How does one stage-manage an anticlimax? That is the question Hillary Clinton’s team has been faced with for months and it is the question that will dominate the opening weeks of her presidential campaign. It has been assumed for many years that she would run, so it wasn’t exactly an easy task to convince people that something significant had occurred on 12 April when her staff sent a two-and-a-quarter-minute video announcing her candidacy out into the world.
It was strange. For the first 95 seconds, the video panned from one optimistic individual or couple to the next, each talking about their hopes for the coming year. Only in the last few seconds did Clinton appear, cheerily announcing that she, too, was doing something big in 2015: she was running for president.
For several years Clinton has been regarded as the Democrats’ nominee-in-waiting. She has experience – as first lady, as a senator, as secretary of state, as an éminence grise on the speaker circuit, as an author and as a go-to voice for television and radio hosts – and equally vast pools of expectation on which she floats. She has created a brand, based around the idea that she is competent, tough, smart and – if need be – ruthless, which her advisers believe will sweep her through primary season virtually unopposed and into the Oval Office.
Many of those advisers believed much the same thing in 2007, and yet Clinton’s veneer of inevitability wore off as soon as a credible, insurgent alternative began to take shape in the early caucuses and primaries. This year, however, things feel different. In 2007 there was an awful lot of tailwind, money and enthusiasm behind Barack Obama’s outside-the-Beltway candidacy. This time around, the darlings of the party’s progressive wing don’t really resonate beyond that wing. Few of them, even if they were willing to pit themselves against the Clinton machine, have the broad appeal that would turn a localised insurgency into an unstoppable electoral tsunami.
Elizabeth Warren, a one-time Harvard professor and now senator for Massachusetts, who came to prominence by campaigning for economic justice and regulatory reform of the financial sector and who delivers humdinger speeches about fairness and equal opportunity, certainly makes liberal Democrats swoon. But it is hard to imagine her winning the electoral college votes of, say, Florida or Virginia – swing states that Obama won in both 2008 and 2012. It’s much easier to imagine a repeat of the sort of noble yet humiliating defeat that the wonkish Adlai Stevenson suffered in 1952 and 1956, or the meek George McGovern did in 1972.
Vermont’s independent senator Bernie Sanders, who is the closest thing to a bona fide socialist in the US Senate, has made noises about running. If he did, he would likely serve as a rallying point to bring anti-war, anti-corporate, pro-environmental activists into Democratic Party events (rather than picketing those events from the outside) and not as a viable national alternative to Clinton.

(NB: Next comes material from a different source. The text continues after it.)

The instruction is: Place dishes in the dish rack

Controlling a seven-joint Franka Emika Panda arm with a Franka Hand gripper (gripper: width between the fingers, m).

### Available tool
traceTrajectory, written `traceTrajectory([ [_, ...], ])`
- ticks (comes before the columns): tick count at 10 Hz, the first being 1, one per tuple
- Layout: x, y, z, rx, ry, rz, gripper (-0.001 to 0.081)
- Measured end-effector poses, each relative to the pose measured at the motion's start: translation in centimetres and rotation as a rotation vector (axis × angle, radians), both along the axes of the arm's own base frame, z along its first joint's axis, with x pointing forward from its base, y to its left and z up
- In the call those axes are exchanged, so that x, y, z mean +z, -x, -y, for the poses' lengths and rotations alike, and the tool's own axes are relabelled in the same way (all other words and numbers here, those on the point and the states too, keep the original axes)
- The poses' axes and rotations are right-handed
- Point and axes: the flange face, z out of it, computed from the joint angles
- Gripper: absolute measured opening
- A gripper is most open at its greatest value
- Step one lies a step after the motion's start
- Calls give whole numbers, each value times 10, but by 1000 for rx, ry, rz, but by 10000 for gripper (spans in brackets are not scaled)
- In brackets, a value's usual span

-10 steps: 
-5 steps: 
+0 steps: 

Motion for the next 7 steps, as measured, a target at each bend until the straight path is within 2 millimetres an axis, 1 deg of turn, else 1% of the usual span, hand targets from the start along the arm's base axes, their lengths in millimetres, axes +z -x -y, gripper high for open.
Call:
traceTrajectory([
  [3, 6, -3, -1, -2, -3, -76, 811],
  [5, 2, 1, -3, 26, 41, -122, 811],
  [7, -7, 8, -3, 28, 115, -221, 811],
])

This does not make Clinton a shoo-in for the Democratic nomination, however. US politics is far too rowdy and unpredictable for that. Coronations seldom proceed as planned in the drawn-out primary season. It’s true that at the moment no one in the Democratic Party is really challenging Clinton but if she starts to wobble – if she gives a few mediocre speeches, or suffers a health scare that reminds voters that she would be the second-oldest first-term president in US history (when he took office in 1981, Ronald Reagan was 13 months older than Clinton, 67, will be in 2016) – there are other highly qualified people waiting in the wings.
There is, for example, the former Massachusetts governor Deval Patrick; the Ohio senator Sherrod Brown; or the former Baltimore mayor and erstwhile Maryland governor Martin O’Malley, all of whom could run to the left of Clinton while appealing to centrist voters. There are several fascinating figures from western states, who would bring vital electoral college votes from the competitive desert and Rocky Mountain states, among them the Colorado governor, John Hickenlooper, and the charismatic young New Mexico senator Martin Heinrich.
None of these alternative candidates has the name recognition or anything like the destroyer-class political machine that Hillary Clinton commands. They won’t run while she appears invincible.
It is hard, however, for anyone to go through more than eight months of pre-primary politicking without at least some of that polish starting to crack.